Suíça, vista como refúgio dos super-ricos, vai votar em breve se deve introduzir um novo imposto sucessório elevado
Suíça e impostos elevados não combinam. Terra de picos nevados e relógios de cuco, o país é mais associado à preservação de riqueza do que a políticas redistributivas.
Ainda assim, um grupo de ativistas da ala juvenil do Partido Social-Democrata, Jeunesse Socialiste, lançou uma campanha por mudanças profundas, levando o imposto sobre heranças a votação nacional.
No domingo, 30 de novembro, os eleitores suíços decidem se aplicam um imposto de 50% sobre legados e heranças acima de 50 milhões de CHF (€53,57 milhões).
Hipóteses de aprovação são escassas. Segundo uma sondagem recente da Tamedia/20 Minuten, 75% dos eleitores na Suíça deverão rejeitar o imposto sobre os super-ricos, acima dos 67% registados em outubro.
Apesar da provável derrota, há quem tema que o referendo prejudique a reputação da Suíça como paraíso fiscal.

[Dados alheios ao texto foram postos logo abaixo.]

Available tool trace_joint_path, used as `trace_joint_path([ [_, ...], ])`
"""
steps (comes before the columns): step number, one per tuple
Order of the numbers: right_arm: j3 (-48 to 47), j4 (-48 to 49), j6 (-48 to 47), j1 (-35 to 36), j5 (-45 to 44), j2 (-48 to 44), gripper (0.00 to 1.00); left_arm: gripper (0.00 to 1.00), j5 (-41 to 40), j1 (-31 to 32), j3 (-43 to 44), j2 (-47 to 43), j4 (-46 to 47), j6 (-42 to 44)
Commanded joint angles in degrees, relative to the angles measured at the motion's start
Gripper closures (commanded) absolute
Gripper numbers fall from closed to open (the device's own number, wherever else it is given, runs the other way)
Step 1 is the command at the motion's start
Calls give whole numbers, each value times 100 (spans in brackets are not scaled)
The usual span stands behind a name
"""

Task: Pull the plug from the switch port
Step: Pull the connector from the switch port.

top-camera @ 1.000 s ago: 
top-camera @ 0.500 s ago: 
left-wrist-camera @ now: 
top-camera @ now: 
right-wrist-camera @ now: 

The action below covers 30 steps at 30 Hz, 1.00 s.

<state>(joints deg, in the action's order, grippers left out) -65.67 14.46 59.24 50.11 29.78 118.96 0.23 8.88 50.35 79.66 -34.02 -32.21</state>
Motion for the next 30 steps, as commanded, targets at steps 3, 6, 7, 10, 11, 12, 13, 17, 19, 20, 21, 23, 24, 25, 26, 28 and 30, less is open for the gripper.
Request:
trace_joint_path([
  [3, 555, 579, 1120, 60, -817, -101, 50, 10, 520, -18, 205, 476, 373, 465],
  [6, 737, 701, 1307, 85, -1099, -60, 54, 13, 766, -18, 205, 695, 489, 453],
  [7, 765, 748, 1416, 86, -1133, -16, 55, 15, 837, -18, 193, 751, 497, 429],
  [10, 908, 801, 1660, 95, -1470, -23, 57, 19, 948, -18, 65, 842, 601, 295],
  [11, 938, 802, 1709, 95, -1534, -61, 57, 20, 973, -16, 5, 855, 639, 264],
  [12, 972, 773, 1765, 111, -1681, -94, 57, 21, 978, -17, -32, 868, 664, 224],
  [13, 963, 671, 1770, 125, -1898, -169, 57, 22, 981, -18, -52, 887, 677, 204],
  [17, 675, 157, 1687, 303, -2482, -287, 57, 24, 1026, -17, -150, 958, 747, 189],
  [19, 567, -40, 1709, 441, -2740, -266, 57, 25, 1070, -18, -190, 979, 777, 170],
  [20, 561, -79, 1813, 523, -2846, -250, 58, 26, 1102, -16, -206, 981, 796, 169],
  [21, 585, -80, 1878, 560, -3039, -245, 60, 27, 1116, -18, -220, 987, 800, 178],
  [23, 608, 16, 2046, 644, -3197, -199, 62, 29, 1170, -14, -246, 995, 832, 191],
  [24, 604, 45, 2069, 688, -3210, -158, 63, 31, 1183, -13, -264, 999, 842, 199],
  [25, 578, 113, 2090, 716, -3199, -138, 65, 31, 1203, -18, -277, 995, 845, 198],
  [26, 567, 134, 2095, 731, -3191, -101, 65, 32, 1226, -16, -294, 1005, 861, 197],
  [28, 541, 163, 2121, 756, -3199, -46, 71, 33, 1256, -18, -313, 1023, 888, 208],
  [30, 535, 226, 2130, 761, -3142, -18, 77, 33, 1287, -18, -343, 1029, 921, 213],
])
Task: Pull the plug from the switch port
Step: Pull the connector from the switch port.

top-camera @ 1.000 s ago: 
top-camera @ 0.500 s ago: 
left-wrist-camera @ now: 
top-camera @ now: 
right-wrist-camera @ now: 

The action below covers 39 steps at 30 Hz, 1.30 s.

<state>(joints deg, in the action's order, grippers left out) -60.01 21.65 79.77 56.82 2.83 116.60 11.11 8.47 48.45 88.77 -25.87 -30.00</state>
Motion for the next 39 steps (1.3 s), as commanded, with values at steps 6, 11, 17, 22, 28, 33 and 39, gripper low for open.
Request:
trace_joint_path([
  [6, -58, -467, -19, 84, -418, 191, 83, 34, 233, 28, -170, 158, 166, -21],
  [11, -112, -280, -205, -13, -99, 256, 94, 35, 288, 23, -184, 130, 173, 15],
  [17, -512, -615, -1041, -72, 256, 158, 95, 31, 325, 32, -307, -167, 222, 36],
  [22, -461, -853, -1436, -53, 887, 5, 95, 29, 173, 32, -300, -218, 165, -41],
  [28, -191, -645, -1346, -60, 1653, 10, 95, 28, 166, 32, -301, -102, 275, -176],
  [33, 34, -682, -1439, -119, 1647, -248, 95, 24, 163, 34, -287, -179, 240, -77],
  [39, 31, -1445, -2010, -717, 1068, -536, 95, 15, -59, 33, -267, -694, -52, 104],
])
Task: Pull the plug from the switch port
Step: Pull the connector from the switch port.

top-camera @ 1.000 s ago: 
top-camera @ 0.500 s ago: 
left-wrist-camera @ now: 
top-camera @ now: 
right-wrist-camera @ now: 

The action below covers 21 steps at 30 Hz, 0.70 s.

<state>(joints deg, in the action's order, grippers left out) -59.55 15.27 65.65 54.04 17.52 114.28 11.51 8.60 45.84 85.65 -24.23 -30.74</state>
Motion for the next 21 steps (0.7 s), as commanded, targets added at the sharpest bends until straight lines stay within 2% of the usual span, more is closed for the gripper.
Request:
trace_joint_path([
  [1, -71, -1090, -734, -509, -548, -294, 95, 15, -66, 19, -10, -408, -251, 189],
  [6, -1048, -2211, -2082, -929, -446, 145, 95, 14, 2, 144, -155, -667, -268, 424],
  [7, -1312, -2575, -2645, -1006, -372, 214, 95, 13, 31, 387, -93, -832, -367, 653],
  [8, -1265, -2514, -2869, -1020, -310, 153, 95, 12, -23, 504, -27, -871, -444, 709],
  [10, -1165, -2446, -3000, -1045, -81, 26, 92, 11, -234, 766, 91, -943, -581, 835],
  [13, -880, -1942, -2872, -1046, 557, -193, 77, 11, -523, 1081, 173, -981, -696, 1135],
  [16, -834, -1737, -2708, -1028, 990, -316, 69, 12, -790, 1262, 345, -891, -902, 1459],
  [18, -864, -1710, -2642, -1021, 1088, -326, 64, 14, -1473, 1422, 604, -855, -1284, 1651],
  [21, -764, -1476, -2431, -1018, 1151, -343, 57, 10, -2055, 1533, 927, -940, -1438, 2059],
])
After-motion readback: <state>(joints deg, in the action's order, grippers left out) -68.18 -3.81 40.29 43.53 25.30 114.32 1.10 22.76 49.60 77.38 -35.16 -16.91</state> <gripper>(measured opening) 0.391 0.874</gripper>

Setor de gestão de fortunas no país é o maior e mais competitivo do mundo, com ativos internacionais no valor de 2,2 biliões de dólares (€1,9 biliões), segundo a Deloitte. A liderança enfrenta concorrência de rivais como Singapura e o Reino Unido.
“Alguns indivíduos abastados terão adiado planos de se mudarem para a Suíça por causa da iniciativa. Contudo, estas evidências são sobretudo anedóticas, relatadas por consultores fiscais, o que dificulta avaliar a dimensão ou a relevância”, disse Isabel Martínez, investigadora sénior no Instituto Económico Suíço KOF da ETH Zurique.
Mobilizar para a ação climática
A proposta fiscal, intitulada “Por uma política climática social e fiscalmente justa”, prevê canalizar a receita para iniciativas sobre alterações climáticas.
“A Suíça não está a fazer o suficiente para proteger o clima”, afirmou o grupo Jeunesse Socialiste em comunicado. “Seriam precisos vários milhares de milhões adicionais por ano para cumprir as metas da Confederação... Com a iniciativa para o futuro, os principais responsáveis pela degradação do clima devem contribuir mais para a sua proteção.”
Depois de reunir 100 mil assinaturas para ir a votos, o imposto sobre heranças será aprovado se mais de 50% dos eleitores suíços o apoiarem e se a maioria dos 26 cantões votar a favor.
Riscos para as empresas
Perspetiva é impopular não só entre os super-ricos, mas também entre pequenos empresários suíços.
Swissmem, voz das indústrias mecânica, elétrica e metalúrgica e do setor tecnológico, argumentou que o imposto “acabaria por levar à expropriação de muitas PME familiares”. O grupo acrescentou: “Grande parte dessas PME foi construída pelas famílias proprietárias ao longo de gerações, oferece dezenas de milhares de empregos e paga impostos de forma consistente.”
Isabel Martínez recordou preocupações semelhantes aquando da rejeição, em 2015, de uma iniciativa mais moderada que propunha um imposto de 20% sobre patrimónios acima de 2 milhões de CHF (€2,14 milhões).
“Menos de 2% da população seriam diretamente afetados, mas ainda assim 71% votaram contra. A principal preocupação era que muitas empresas familiares e PME seriam negativamente afetadas, prejudicando a economia suíça e ameaçando empregos”, disse à Euronews. “As mesmas preocupações aplicam-se à proposta atual.”
Alguns opositores contestam também o facto de o imposto ser imposto a nível federal, minando a autonomia fiscal dos cantões, explicou.
Receita limitada
Na maioria dos países com impostos sobre heranças, as medidas são geralmente impopulares, embora só uma pequena minoria acabe por pagá-las.
Podem ajudar a reduzir desigualdades, mas têm capacidade limitada de gerar receita fiscal.
Em 2023, os impostos sobre heranças, patrimónios e doações representaram, em média, apenas 0,41% da receita fiscal total da OCDE. Entre os países europeus, ficaram pelos 0,40%.
Numa altura de pressões orçamentais crescentes e de agravamento da crise climática, a Suíça tem de decidir o caminho a seguir.